Sugiere que la política cambiaria sea más flexible

Sugiere que la política cambiaria sea más flexible

El economista Carlos Gratereaux Hernández hizo cuestionamientos a la literatura nacional sobre el tipo de cambio y abogó por una mayor flexibilidad de la política cambiaria, tomando en cuenta objetivos de inflación y costos de mantener una política monetaria no óptima.

Al participar en un panel organizado por la Dirección de Análisis Económico, Industrial y Comercial del Ministerio de Industria y Comercio, Gratereaux Hernández señaló que según la literatura nacional, el tipo de cambio real en la República Dominicana se encuentra ligeramente subvalorado, por lo que se requeriría una apreciación real para retornar a su nivel de equilibrio de largo plazo, pero cuestionó esos resultados.

Por el contrario, consideró que al último trimestre de 2012, el tipo de cambio real se encontraba sobrevaluado en más de un 20%.

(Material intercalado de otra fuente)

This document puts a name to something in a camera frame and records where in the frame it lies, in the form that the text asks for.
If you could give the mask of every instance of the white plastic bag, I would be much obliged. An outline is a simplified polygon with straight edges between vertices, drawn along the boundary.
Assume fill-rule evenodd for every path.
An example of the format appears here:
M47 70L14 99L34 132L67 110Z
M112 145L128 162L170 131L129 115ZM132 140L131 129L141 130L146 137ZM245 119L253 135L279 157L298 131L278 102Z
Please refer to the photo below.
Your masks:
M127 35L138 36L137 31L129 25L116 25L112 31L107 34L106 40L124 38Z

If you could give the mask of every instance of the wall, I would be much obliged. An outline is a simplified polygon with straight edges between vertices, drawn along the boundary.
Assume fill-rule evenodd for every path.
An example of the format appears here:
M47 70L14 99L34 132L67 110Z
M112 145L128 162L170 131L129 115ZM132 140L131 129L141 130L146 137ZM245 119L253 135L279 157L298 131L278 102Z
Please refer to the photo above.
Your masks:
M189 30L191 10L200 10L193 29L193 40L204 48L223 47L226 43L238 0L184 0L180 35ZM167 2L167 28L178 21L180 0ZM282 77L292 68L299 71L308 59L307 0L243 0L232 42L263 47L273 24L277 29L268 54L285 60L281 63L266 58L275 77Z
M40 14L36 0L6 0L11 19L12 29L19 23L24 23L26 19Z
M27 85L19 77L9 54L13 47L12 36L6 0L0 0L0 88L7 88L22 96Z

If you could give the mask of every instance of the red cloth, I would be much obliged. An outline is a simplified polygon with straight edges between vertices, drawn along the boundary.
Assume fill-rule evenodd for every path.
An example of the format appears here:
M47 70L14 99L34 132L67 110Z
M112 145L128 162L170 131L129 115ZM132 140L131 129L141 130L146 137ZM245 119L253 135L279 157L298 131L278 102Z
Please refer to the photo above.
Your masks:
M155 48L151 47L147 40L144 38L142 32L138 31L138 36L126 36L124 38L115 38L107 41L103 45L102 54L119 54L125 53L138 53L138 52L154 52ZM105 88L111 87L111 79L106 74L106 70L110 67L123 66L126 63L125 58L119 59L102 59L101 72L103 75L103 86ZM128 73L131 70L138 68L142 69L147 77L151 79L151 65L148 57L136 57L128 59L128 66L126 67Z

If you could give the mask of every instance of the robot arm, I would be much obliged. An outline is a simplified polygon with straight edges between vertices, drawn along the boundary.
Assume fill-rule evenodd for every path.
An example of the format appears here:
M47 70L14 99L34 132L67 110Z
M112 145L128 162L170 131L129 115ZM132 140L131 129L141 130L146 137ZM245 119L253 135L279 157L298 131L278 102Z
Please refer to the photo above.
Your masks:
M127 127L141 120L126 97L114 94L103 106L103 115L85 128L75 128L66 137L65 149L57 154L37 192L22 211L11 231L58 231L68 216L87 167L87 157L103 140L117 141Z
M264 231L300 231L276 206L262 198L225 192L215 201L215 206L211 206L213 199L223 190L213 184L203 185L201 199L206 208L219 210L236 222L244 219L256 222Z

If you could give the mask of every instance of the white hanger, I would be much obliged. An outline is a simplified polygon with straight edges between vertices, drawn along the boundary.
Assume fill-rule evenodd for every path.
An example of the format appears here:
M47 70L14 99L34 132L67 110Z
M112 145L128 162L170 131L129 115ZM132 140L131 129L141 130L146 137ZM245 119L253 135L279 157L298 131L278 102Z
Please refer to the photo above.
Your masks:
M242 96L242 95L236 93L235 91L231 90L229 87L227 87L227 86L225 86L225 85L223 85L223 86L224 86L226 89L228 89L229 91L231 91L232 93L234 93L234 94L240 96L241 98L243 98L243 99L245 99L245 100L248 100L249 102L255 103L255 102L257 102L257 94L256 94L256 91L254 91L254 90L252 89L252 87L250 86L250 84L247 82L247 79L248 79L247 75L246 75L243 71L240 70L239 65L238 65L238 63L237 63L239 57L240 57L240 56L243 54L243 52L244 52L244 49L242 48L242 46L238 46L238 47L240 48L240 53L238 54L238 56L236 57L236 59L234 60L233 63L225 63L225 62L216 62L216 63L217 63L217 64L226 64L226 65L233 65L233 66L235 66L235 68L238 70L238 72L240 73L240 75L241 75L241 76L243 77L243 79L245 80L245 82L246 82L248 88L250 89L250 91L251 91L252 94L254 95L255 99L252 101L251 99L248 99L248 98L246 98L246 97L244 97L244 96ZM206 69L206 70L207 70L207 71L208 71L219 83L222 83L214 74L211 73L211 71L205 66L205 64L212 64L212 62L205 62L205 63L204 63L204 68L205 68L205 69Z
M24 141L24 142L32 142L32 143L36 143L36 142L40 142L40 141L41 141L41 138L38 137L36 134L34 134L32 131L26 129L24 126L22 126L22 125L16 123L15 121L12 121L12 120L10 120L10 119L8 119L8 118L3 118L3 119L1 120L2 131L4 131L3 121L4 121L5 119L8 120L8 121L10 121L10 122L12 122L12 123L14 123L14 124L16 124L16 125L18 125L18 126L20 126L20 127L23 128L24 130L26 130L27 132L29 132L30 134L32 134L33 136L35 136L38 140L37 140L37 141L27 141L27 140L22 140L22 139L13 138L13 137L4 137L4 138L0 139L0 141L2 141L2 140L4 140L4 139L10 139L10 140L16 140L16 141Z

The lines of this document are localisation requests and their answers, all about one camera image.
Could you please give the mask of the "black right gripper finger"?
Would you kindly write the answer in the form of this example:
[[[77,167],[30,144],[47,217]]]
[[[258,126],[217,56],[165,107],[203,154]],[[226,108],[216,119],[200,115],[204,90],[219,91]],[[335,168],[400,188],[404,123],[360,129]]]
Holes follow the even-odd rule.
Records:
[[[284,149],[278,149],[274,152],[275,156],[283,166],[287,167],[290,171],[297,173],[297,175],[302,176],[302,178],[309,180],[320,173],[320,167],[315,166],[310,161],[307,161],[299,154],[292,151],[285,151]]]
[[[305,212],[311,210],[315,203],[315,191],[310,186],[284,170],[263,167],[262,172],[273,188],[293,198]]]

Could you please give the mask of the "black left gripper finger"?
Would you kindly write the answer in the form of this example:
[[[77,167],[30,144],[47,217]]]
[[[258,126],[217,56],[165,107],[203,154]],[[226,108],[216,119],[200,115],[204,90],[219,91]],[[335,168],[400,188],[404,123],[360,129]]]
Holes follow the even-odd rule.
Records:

Explicó que esta condición se presenta en todo el periodo analizado (salvo 2003-2004), lo cual, “al parecer, es una condición estructural de la economía dominicana”.

Consideró que “esto implica una asignación de recursos no óptima, uno de tantos factores que afectan la competitividad externa”.

Planteó que el comportamiento del tipo de cambio real podría ser uno de los tantos factores que afectan la competitividad externa de la economía dominicana.

Entre los factores que inciden en el mercado cambiario, explicó que los términos de intercambio son la variable que juega un rol más importante en la explicación de las variaciones en el tipo de cambio real, seguida por las remesas familiares y el diferencial de tasas de interés real.

El economista explicó que la metodología BEER ha sido aplicada recientemente para el caso de la República Dominicana por Vásquez-Ruiz y Rivas (2012 y 2013). Esa metodología es “una extensión de la teoría de la paridad no cubierta de tasas de interés, la cual implica la estimación de un modelo econométrico en forma reducida). Explicó que “en la versión original de su conocida propuesta metodológica, Clark & MacDonald (1998) la incluyen como determinantes del tipo de cambio real.